Canailloux sans scrupules, égoïstes amoureux et intelligence informatisée : nous sommes la race des vainqueurs. Le principe, c’est de freiner la différence afin de la revendiquer d’une ataraxie faussement marginale par la suite (le nom approprié de ce fondement s’appelle l’art, ou quelque chose comme ça), et d’éradiquer le germe de la peur en cultivant la vertu capitale de ce bon vieux 21ème siècle : l’indifférence.

À ce stade, on est tous des vainqueurs. Au stade suivant, on l’est tellement tous que plus personne ne l’est.

FRY MY LITTLE BRAIN !

Bref, ma bouffée délirante aiguë m’a fait ouvrir les yeux sur l’âme des conquérants que nous sommes, et l’importance que nous nous accordons en tant que vedettes cardinales de notre propre film. Pour échapper à toutes les infortunes de notre structure sociale, la race des vainqueurs a dû se construire un personnage. Son but : préserver, assurer et défendre la survie de l’apparence externe… idée contagieuse.

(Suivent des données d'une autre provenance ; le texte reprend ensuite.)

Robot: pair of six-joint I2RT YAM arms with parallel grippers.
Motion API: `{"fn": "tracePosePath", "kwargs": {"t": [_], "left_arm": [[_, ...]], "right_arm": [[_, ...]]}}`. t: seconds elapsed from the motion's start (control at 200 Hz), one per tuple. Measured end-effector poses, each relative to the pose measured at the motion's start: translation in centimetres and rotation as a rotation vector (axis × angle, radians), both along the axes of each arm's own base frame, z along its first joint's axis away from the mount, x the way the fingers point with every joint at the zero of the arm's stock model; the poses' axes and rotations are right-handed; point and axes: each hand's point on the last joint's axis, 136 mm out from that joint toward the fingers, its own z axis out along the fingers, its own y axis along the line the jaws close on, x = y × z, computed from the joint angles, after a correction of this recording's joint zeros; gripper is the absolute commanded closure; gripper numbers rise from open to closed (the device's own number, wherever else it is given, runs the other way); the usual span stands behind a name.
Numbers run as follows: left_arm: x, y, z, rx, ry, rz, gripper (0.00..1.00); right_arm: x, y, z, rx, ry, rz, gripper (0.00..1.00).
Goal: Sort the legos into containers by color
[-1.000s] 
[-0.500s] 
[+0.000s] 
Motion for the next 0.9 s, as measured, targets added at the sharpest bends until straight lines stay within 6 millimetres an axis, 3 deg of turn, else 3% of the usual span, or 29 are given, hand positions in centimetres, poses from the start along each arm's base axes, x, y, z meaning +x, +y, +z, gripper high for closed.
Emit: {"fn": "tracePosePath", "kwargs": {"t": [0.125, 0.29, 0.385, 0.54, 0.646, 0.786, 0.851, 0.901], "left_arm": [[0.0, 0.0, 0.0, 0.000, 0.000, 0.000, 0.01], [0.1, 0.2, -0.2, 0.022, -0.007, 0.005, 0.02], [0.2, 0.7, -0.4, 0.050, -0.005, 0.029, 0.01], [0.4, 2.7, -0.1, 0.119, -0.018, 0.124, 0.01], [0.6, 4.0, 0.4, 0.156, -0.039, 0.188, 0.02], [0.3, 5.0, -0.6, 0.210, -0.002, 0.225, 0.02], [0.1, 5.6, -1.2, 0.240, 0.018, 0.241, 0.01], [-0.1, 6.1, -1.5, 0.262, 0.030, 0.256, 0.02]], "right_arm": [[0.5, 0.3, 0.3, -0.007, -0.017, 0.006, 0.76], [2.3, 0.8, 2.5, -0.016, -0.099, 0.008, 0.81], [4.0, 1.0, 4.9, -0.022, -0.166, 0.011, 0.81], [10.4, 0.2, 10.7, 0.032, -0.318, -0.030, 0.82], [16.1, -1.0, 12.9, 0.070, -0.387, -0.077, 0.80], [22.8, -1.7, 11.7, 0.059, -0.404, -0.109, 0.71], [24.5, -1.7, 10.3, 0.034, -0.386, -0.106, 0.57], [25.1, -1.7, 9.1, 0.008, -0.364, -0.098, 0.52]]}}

Désormais, tout sert de prétexte pour sortir ses Ray-Ban Wayfarer édition 86, et le sourire a remplacé le rire comme les Marlboro light ont remplacé la pipe. Les étudiants étudient moins qu’avant, trop occupés à entretenir leur ténébreuse insensibilité et à vivre trop vite pour se blaser tôt. J’imagine que ça doit être le sujet de conversation majeur de la génération des baby-boomers à la sortie des messes du Père Denis Erazmus.

Quoiqu’il en soit, cette façade supérieure est une victoire de l’intellect sur l’émotion. Cacher sa jalousie, cacher son dégoût, cacher sa timidité, n’importe quoi, mais le cacher. Le paraître plutôt que l’être, valeur primordiale de notre ère. Qui l’a compris fait partie de la race des vainqueurs.